**Instructions to follow**
Could you return every line of the material that contains the word "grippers"?

**Given material**
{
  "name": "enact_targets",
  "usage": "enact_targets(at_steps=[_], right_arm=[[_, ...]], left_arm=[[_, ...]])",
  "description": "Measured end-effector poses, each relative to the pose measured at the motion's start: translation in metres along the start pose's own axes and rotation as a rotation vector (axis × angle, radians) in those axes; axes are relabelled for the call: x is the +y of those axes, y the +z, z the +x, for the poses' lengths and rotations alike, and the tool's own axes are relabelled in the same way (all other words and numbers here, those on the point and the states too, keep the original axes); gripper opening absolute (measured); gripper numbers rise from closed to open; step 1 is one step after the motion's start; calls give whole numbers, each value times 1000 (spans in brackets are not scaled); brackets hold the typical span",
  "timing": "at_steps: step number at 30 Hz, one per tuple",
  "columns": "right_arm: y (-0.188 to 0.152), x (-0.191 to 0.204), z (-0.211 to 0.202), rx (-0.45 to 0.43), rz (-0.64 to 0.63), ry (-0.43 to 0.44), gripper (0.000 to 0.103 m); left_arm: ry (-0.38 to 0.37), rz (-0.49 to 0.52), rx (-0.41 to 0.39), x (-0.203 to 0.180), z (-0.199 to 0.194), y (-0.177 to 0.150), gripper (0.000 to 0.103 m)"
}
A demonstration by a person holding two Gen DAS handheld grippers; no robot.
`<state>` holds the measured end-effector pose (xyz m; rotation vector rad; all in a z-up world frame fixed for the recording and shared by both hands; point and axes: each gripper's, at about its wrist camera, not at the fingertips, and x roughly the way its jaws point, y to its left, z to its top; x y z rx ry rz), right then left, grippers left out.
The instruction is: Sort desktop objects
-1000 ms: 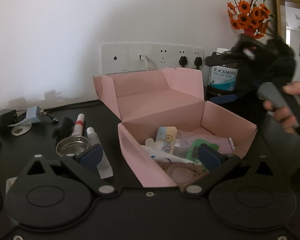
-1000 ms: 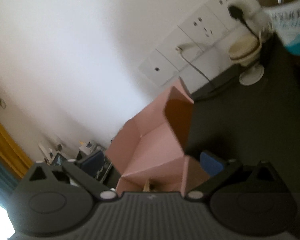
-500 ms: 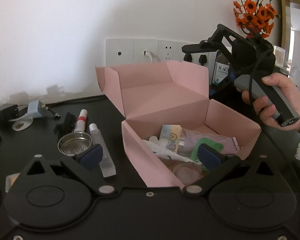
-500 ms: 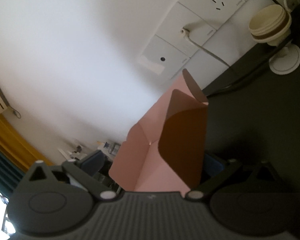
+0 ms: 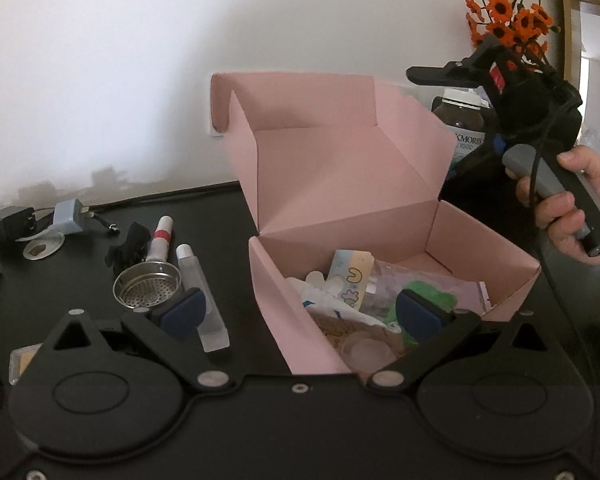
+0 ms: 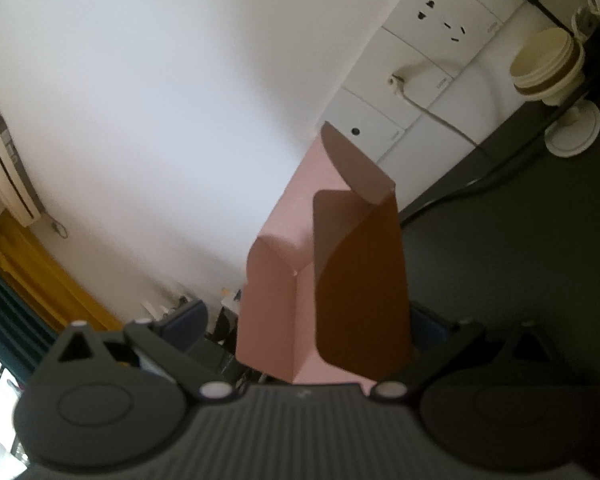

**Exercise output**
A demonstration by a person holding two Gen DAS handheld grippers; no robot.
`<state>` holds the measured end-effector pose (xyz m; rotation vector rad; all in a z-up world frame fixed for the recording and shared by both hands; point and axes: each gripper's, at about its wrist camera, not at the fingertips, and x roughly the way its jaws point, y to its left, z to its top; x y z rx ry rz), right then left, grippers left out.

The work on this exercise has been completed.